The genius of "Infinite Jest": How David Foster Wallace's masterpiece saved the "big" novel — and why it's not "a thousand-page suicide note"

Salon speaks to a literary scholar about Gen X and David Foster Wallace's life, death and legacy

Published February 1, 2016 11:59PM (EST)

David Foster Wallace   (Hachette/Salon)
David Foster Wallace (Hachette/Salon)

Nearly the size of a phone book, with dozens of pages of endnotes on subjects from Quebecois separatists to methadone clinics, the novel “Infinite Jest” landed 20 years ago today. An encyclopedic, oddly structured, grimly funny novel, it was met with both enthusiasm and frustration: Entertainment Weekly ran a piece despairing that it was impossible to finish.

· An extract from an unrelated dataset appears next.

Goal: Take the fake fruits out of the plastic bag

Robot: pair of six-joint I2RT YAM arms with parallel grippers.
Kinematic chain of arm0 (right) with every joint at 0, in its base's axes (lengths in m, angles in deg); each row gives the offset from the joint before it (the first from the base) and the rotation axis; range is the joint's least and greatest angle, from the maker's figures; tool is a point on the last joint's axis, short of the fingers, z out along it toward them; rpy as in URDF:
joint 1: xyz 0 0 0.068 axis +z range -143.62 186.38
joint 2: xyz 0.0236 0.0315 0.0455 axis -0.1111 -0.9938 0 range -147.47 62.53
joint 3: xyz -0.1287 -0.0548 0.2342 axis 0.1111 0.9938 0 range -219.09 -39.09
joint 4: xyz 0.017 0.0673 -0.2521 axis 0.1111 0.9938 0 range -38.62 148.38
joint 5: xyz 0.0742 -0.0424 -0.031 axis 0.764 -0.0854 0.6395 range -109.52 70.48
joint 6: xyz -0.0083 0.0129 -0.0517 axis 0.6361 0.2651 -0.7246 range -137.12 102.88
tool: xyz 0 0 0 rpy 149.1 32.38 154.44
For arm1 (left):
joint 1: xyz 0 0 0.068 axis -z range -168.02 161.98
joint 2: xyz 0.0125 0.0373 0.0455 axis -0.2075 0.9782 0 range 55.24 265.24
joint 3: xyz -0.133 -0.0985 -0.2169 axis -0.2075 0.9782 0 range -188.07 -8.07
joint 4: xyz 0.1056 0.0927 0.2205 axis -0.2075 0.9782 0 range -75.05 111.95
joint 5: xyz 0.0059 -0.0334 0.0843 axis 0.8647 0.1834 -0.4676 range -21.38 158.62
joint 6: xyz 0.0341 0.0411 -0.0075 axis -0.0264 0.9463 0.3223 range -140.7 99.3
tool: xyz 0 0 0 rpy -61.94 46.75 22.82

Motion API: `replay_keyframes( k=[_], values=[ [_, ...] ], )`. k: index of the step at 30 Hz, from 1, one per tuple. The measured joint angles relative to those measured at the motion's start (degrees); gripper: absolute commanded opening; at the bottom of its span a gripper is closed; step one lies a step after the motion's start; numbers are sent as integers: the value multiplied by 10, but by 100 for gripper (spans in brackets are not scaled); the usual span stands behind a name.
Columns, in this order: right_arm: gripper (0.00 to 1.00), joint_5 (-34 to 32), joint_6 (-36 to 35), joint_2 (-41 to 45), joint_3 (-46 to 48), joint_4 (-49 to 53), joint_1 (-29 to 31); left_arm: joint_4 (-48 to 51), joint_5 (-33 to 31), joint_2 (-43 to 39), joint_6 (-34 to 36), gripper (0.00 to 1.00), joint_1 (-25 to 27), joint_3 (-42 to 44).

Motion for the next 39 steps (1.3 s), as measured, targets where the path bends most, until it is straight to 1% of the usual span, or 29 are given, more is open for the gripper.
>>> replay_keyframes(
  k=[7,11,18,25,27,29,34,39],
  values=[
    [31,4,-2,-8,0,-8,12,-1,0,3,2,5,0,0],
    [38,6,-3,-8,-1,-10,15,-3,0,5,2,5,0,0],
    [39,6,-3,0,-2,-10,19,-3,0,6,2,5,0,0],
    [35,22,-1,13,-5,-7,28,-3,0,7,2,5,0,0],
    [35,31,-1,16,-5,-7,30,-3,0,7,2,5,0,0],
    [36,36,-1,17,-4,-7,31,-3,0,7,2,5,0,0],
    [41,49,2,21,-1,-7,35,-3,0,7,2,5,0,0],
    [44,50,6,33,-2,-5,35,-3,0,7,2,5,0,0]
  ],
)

The novel -- set in a hyper-commercialized near-future in which the years have been auctioned to corporate sponsors -- takes place mostly at a Massachusetts tennis academy and a nearby halfway house for recovering addicts.

Author David Foster Wallace became one of the most admired writers alive, but the melancholy that ran through the novel never left him: He killed himself in 2008. Wallace’s cult status grew among readers, even as some who’d known him pointed out that he could be a difficult person. (Mary Karr has said that Wallace was never “St. David.”)

Two decades later, how has “Infinite Jest” fared? And how do we read the novel now, eight year after Wallace’s tragic end?

Salon spoke to Samuel Cohen, who teaches literature at the University of Missouri and co-edited “The Legacy of David Foster Wallace.” The interview has been lightly edited for clarity.

It took Wallace nearly a decade to finish the novel. What was his life like in the years he was working on “Infinite Jest,” and what was his reputation like when it was released?

He had written a first novel, “The Broom of the System,” that hadn’t made the splash he had hoped. So he was teaching and trying to finish “Infinite Jest” for a long time; he had a great struggle with it.

He’d had personal and psychological problems along the way, I think.

I’ve made the argument that [those] can be related to the problems he was having with the writing of the book … A lot of it was about the problem of how to write: How to get free of his influences and write the way he wanted to.

The book is a kind of Oedipal struggle, then?

I don’t know if I’d say Oedipal. But in addition to trying to be different from the minimalists – I think of the book as a response to [Raymond] Carver-style writing – he’s also trying to get out from under Pynchon and DeLillo and the people who overshadowed him. If you read Hal as the Wallace figure, he’s trying to figure out how to be, how to move forward, how to create.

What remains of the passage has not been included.